PCR for MTC detection

The real-time PCR with IS6110, IS1081, and MPB70 as targets were used to detect MTC in the samples, using the primers described previously^34,35,36,37. We defined three real-time PCR targets to detect MTC DNA in environmental samples, IS6110, IS1081, and MBP70. The primer sequences for the IS6110 multicopy target were 6110-forward: 5´- GGTAGCAGACCTCACCTATGTGT-3´, 6110-reverse: 5´- AGGCGTCGGTGACAAAGG-3´ and 6110-probe: 5´- FAM- CACGTAGGC GAACCC – MGB NFQ-3´³⁵. The primer sequences for the MPB70 monocopy target were mpb70 – forward: 5′-CTCAATCCGCAAGTAAACC-3′, mpb70-reverse: 5′-TCAGCAGTGACGAATTGG-3′ and mpb70-probe: 5′- FAM CTCAACAGCGGTCAGTACACGGT-BHQ1-3′³⁴. The primers sequences for IS1081 were TR IS1081 F- forward: 5´CCG CCA CCG TGA TTT CGA3´, TR IS1081 R-reverse: 5´GCC AGT CCG GGA AAT AGC T 3´ and TR IS1081 P-probe: (FAM)- 5´CCG CAA CCA TCG ACG TC- 3´-(MGB-NFQ)³⁷.

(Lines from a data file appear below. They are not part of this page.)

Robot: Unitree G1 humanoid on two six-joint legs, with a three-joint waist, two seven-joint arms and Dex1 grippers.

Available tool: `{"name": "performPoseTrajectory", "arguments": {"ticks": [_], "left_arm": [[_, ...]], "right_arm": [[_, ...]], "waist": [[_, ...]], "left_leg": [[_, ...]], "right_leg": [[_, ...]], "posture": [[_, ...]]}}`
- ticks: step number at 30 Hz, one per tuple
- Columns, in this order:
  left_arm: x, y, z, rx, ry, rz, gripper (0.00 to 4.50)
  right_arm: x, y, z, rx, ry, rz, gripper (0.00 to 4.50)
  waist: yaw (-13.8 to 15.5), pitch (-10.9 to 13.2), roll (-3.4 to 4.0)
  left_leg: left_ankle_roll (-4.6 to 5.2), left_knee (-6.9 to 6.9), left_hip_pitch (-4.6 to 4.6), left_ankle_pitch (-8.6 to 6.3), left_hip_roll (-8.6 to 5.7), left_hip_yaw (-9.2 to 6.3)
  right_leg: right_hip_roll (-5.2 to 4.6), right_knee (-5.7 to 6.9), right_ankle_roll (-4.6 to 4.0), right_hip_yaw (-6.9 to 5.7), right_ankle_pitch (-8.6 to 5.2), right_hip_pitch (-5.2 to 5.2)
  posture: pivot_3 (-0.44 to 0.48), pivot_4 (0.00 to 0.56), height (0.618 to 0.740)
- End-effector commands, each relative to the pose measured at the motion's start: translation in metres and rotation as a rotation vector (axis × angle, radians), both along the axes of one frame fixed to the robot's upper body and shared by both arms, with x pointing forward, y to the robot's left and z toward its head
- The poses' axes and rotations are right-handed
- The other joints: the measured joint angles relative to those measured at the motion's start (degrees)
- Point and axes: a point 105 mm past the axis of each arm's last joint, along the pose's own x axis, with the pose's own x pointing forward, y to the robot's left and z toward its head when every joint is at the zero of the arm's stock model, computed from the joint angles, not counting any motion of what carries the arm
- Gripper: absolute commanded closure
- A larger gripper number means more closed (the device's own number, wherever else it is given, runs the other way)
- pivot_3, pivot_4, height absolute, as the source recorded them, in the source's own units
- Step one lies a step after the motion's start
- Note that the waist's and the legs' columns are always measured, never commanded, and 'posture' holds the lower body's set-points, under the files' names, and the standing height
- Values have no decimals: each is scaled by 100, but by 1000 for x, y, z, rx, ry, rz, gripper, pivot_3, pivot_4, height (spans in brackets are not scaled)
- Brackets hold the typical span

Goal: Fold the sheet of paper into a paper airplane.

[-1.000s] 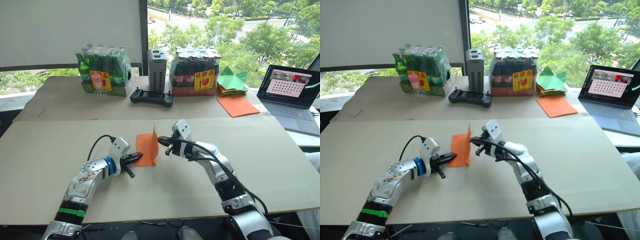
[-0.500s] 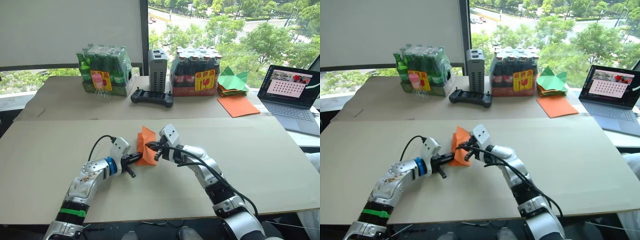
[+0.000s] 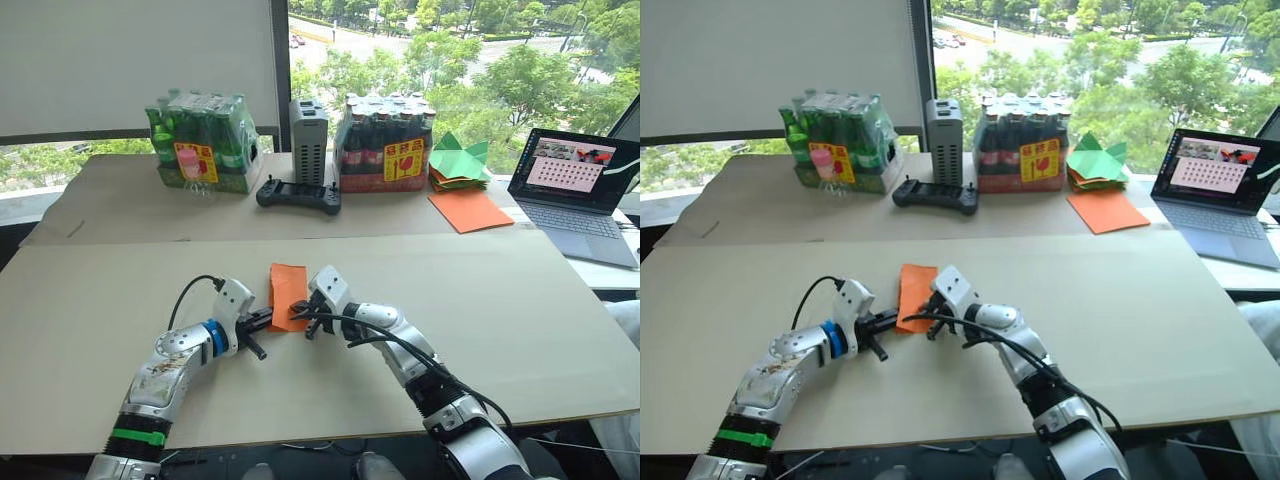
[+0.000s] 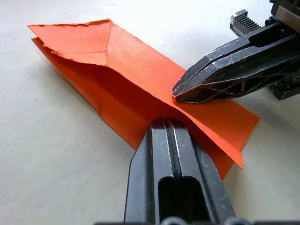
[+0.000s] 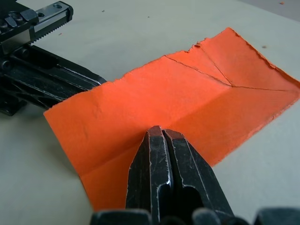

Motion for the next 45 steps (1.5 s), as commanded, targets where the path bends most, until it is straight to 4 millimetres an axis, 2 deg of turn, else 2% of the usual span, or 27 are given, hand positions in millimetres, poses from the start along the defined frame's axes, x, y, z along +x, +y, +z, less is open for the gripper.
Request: {"name": "performPoseTrajectory", "arguments": {"ticks": [1,5,8,12,15,17,20,31,38,45], "left_arm": [[-1,22,10,-70,9,106,4500],[-1,28,26,-150,-12,148,4500],[3,29,57,-268,-74,166,4500],[5,14,74,-302,-95,110,4500],[6,0,78,-305,-88,58,4500],[7,-7,75,-289,-77,34,4500],[11,-11,61,-233,-45,23,4500],[29,-5,29,-123,13,35,4500],[26,-8,6,-114,77,28,4500],[17,-17,-11,-111,126,0,4500]], "right_arm": [[-1,4,-6,-40,-10,17,4489],[-1,4,-7,-41,-10,19,4489],[-1,3,-10,-54,-13,26,4489],[-1,4,-11,-55,-16,24,4489],[-1,5,-11,-52,-17,20,4489],[-1,5,-11,-50,-18,15,4489],[-1,3,-11,-48,-22,3,4489],[1,-5,-9,-43,-33,-35,4489],[1,-8,-2,-56,-69,-27,4489],[3,-12,16,-33,-102,-33,4489]], "waist": [[-35,0,0],[-24,0,0],[-18,0,-1],[-16,0,-1],[-28,0,-1],[-34,0,-1],[-29,0,-1],[-13,0,-1],[4,0,-1],[23,0,-1]], "left_leg": [[0,0,1,0,2,0],[0,0,-1,0,8,-4],[0,0,-4,0,5,-3],[0,0,-3,0,4,-4],[0,0,-3,0,4,-3],[0,0,-2,0,4,-3],[0,0,-2,0,4,-3],[0,0,-4,0,2,-3],[0,0,-6,0,-1,-3],[0,0,-6,0,-2,-3]], "right_leg": [[1,1,0,0,0,-1],[6,3,-2,-2,1,-3],[2,0,-2,-2,1,-2],[2,0,-2,-2,2,-1],[2,0,-2,-1,2,-1],[4,1,-3,-1,2,-2],[4,1,-3,-1,2,-2],[4,-2,-3,-1,2,-3],[1,-3,-3,-1,2,-3],[-1,-4,-3,-1,2,-1]], "posture": [[0,150,740],[0,150,740],[0,150,740],[0,150,740],[0,150,740],[0,150,740],[0,150,740],[0,150,740],[0,150,740],[0,150,740]]}}
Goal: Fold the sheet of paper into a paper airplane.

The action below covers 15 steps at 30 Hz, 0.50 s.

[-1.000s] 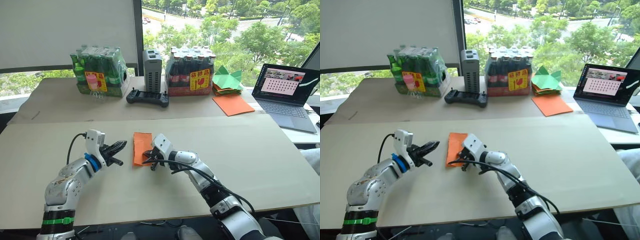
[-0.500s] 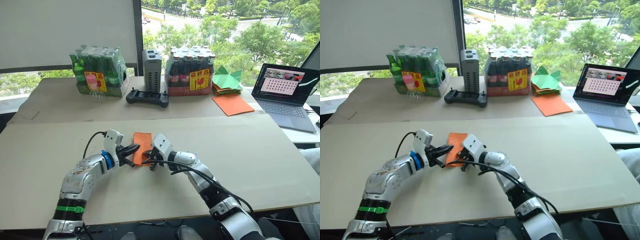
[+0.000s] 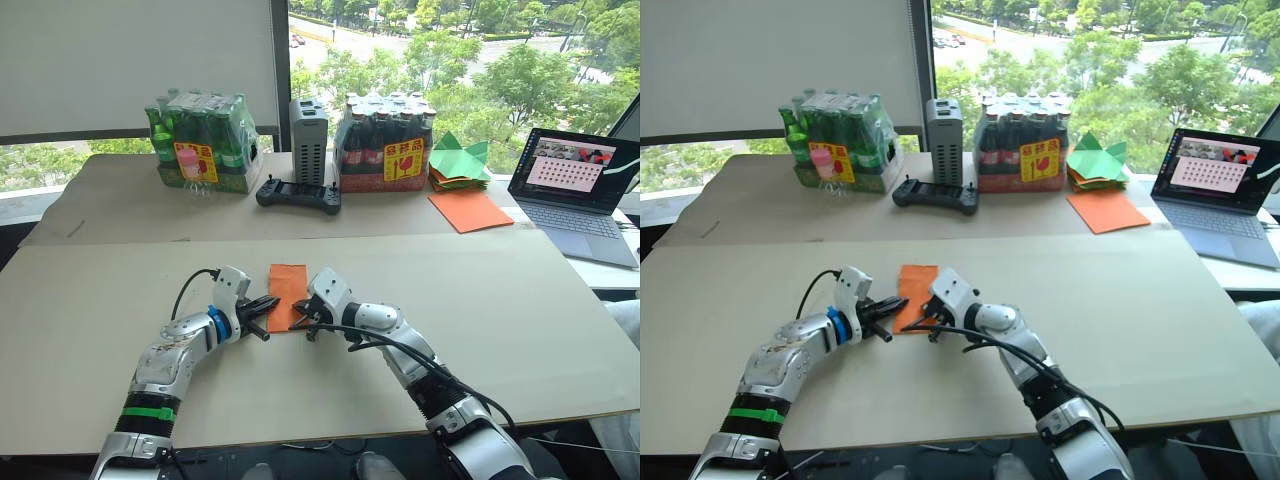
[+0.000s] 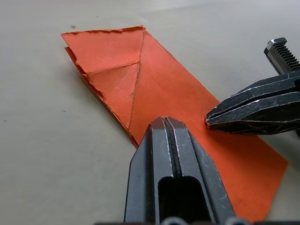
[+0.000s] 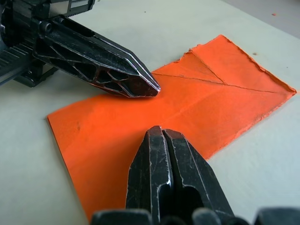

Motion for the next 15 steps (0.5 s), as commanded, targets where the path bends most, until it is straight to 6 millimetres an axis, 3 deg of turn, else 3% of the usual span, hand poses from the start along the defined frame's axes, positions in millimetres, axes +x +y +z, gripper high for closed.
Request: {"name": "performPoseTrajectory", "arguments": {"ticks": [1,7,15], "left_arm": [[-8,-8,-16,6,51,-30,4500],[-7,-9,-21,12,62,-30,4500],[-4,-11,-19,12,54,-31,4500]], "right_arm": [[1,-3,17,24,-39,0,4489],[-8,-6,38,24,-67,81,4489],[-18,-3,23,-16,-31,121,4489]], "waist": [[4,0,0],[30,-1,1],[96,-2,4]], "left_leg": [[0,0,0,0,0,0],[0,0,0,0,-2,1],[0,0,2,0,-2,2]], "right_leg": [[-1,0,0,0,0,0],[-2,0,0,0,0,1],[-1,-2,1,0,0,2]], "posture": [[0,150,740],[0,150,740],[0,150,740]]}}
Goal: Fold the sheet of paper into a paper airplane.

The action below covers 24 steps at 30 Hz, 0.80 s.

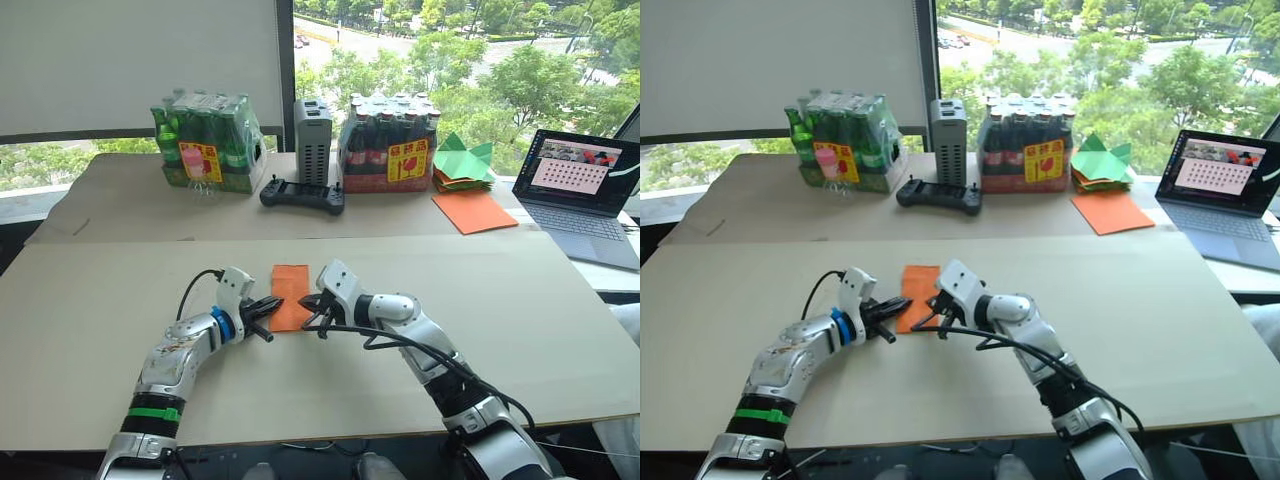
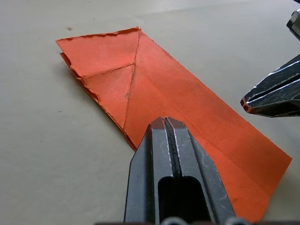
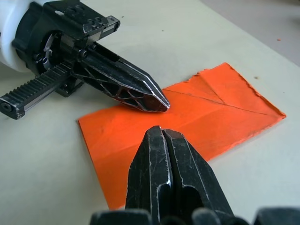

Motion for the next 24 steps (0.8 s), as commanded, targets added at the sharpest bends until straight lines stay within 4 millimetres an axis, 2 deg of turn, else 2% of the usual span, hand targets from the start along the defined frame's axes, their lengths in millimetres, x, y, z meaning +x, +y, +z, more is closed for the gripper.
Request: {"name": "performPoseTrajectory", "arguments": {"ticks": [1,7,15,24], "left_arm": [[-5,-4,-17,8,62,-11,4500],[-8,-3,-16,6,63,-9,4500],[-12,1,-17,10,66,-3,4500],[-11,5,-15,16,64,8,4500]], "right_arm": [[-4,6,4,2,-17,22,4489],[12,-1,-11,-65,-25,-75,4489],[33,-6,-13,-89,-42,-191,4489],[48,-1,-16,-98,-35,-232,4489]], "waist": [[6,0,0],[4,-1,1],[-2,-6,8],[-20,-8,10]], "left_leg": [[0,0,0,0,0,0],[0,0,0,0,0,1],[0,0,3,0,1,0],[0,0,6,0,1,1]], "right_leg": [[0,0,0,0,0,0],[0,-1,0,0,0,0],[1,0,0,0,0,1],[1,2,-1,1,0,3]], "posture": [[0,150,740],[0,150,740],[0,150,740],[0,150,740]]}}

PCR was performed using the QuantiFast Pathogen + IC Kits (400) according to the manufacturer’s instructions (QIAGEN). This kit includes an internal amplification control (IAC), as well as specific reagents and primers/probes required for amplification. Ultra-pure distilled water was used as the negative control and DNA from a BCG inoculum was used as the positive control. All IS6110 and MPB70 PCR reactions were performed in a CFX96 TouchTM real-time PCR detection system (Bio-Rad, Hercules, CA, USA) under the following cycling conditions: 95ºC for 5 min, followed by 45 2-step cycles of 95ºC for 15 s and 60ºC for 1 min.

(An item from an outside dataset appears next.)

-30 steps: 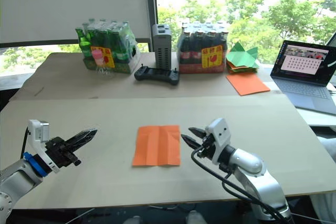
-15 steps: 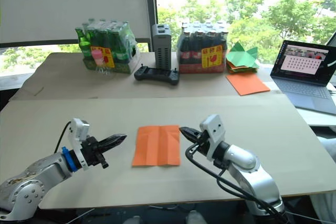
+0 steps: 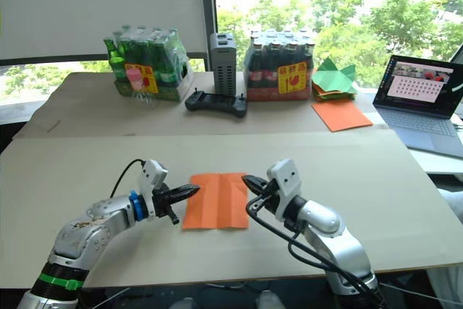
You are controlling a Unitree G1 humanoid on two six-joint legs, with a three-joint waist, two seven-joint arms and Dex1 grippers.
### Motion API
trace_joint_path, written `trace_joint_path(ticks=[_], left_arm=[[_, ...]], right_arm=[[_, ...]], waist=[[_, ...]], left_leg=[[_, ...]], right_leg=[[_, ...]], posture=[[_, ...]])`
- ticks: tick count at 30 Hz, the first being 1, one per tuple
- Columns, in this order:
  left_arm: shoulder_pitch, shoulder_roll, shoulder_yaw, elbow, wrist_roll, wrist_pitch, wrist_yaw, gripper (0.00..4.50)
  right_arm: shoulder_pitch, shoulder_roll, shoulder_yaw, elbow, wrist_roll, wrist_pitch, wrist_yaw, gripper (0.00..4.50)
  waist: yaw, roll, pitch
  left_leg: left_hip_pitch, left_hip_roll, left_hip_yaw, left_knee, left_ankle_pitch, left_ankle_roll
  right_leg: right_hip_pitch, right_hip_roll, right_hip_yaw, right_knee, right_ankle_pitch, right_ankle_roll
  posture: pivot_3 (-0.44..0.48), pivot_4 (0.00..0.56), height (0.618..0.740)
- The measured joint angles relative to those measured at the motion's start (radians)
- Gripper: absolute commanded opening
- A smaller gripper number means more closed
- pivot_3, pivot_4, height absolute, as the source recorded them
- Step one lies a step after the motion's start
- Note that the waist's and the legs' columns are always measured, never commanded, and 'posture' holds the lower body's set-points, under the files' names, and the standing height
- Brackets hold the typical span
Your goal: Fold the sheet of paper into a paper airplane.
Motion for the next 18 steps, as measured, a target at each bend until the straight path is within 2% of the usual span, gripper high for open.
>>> trace_joint_path(ticks=[14,18], left_arm=[[0.03,-0.002,-0.023,0.018,0.08,-0.022,-0.063,0.0],[0.03,-0.002,-0.017,0.022,0.09,-0.025,-0.074,0.0]], right_arm=[[-0.022,-0.016,0.084,0.135,-0.162,0.046,-0.051,0.03],[-0.029,0.02,0.085,0.175,-0.176,0.049,-0.064,0.03]], waist=[[0.0,0.0,0.0],[0.0,0.0,0.0]], left_leg=[[0.0,0.0,0.0,0.0,0.0,0.0],[0.0,0.0,0.0,0.0,0.0,0.0]], right_leg=[[0.0,0.0,0.0,0.0,0.0,0.0],[0.0,0.0,0.0,0.0,0.0,0.0]], posture=[[0.0,0.15,0.74],[0.0,0.15,0.74]])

The thermal cycler protocol for the IS1081 PCR were as follows: an initial activation of Taq polymerase at 95 °C for 5 min, followed by 40 cycles (denaturation at 95 °C for 15 s + annealing/extension at 60 °C for 30 s).

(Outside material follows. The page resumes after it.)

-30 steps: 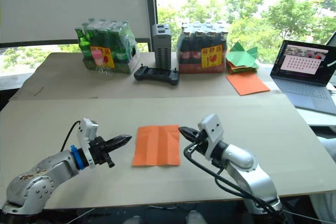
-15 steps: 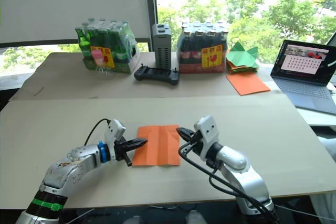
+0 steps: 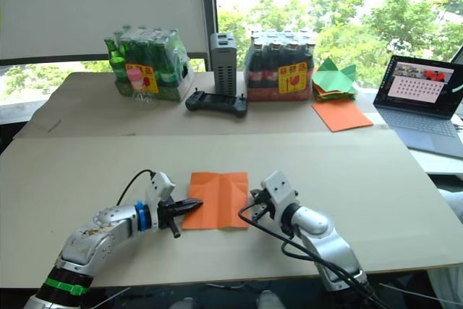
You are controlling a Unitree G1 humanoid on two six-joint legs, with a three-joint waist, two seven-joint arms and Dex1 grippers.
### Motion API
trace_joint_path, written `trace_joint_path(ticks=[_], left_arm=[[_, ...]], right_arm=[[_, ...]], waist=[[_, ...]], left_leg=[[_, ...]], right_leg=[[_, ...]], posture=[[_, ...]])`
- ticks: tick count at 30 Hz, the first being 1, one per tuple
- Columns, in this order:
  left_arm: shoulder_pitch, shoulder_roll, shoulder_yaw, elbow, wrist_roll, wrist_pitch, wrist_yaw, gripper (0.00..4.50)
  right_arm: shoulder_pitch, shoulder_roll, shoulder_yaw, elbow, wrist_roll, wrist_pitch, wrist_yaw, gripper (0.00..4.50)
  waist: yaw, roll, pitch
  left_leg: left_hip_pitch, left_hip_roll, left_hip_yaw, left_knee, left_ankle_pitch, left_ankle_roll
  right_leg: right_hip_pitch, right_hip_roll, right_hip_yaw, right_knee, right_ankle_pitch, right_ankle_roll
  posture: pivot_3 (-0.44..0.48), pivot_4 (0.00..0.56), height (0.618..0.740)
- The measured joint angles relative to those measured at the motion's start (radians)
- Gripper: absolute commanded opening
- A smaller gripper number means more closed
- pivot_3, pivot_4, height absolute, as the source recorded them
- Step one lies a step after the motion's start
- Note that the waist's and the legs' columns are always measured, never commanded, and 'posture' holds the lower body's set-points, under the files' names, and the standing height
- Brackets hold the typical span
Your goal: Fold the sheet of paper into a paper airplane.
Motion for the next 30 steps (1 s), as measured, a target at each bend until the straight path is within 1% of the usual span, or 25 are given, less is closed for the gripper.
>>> trace_joint_path(ticks=[2,16,22,30], left_arm=[[0.0,0.0,0.001,0.0,0.002,0.0,0.0,0.0],[0.004,-0.01,0.009,0.0,0.004,0.0,0.004,0.0],[0.013,-0.013,0.017,-0.004,0.004,-0.002,0.009,0.0],[0.019,-0.014,0.021,-0.01,0.004,-0.002,0.021,0.0]], right_arm=[[-0.014,0.015,0.0,0.012,-0.001,0.007,-0.009,0.03],[-0.075,0.017,0.001,0.078,-0.068,0.007,-0.009,0.03],[-0.101,0.014,0.027,0.091,-0.083,0.007,0.021,0.03],[-0.103,0.016,0.028,0.091,-0.086,0.007,0.048,0.03]], waist=[[0.0,0.0,0.0],[0.0,0.0,0.0],[-0.001,0.0,0.0],[-0.002,0.0,0.0]], left_leg=[[0.0,0.0,0.0,0.0,0.0,0.0],[0.0,0.0,0.0,0.0,0.0,0.0],[0.0,0.0,0.0,0.0,0.0,0.0],[0.0,0.0,0.0,0.0,0.0,0.0]], right_leg=[[0.0,0.0,0.0,0.0,0.0,0.0],[0.0,0.0,0.0,0.0,0.0,0.0],[0.0,0.0,0.0,0.0,0.0,0.0],[0.0,0.0,0.0,0.0,0.0,0.0]], posture=[[0.0,0.15,0.74],[0.0,0.15,0.74],[0.0,0.15,0.74],[0.0,0.15,0.74]])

Samples were considered positive if, at least, positive results were obtained for IS6110 (Ct value ≤ 38) and IS1081 (Ct ≤ 40).

Statistical analyses

The probability of finding MTC eDNA markers (IS6110 and IS1081 targets simultaneously) was verified by the presence in samples with the generalized linear binary model in IBM SPSS software. Positive vs. negative MTC eDNA markers samples (IS6110 and IS1081) (marked as 1 and 0 respectively) were tested as dependent variables regarding previous TB outbreaks (Bieszczady Mountains – free-ranging animals and captive herds in Muczne and Smardzewice) and source of samples. The source of samples was in three groups: animals, elements (feeder, trees, fence), and soil. Then, we performed a pairwise comparison of marginal means with the LSD test³⁸.

The relation between the percent of positive samples obtained with antibodies against P22 (MTC) in European bison²¹ and MTC markers DNA (IS6110 and IS1081 targets simultaneously) obtained in this study was verified. For this purpose, Spearman’s rank correlation coefficient in IBM SPSS (version 29.0) was used.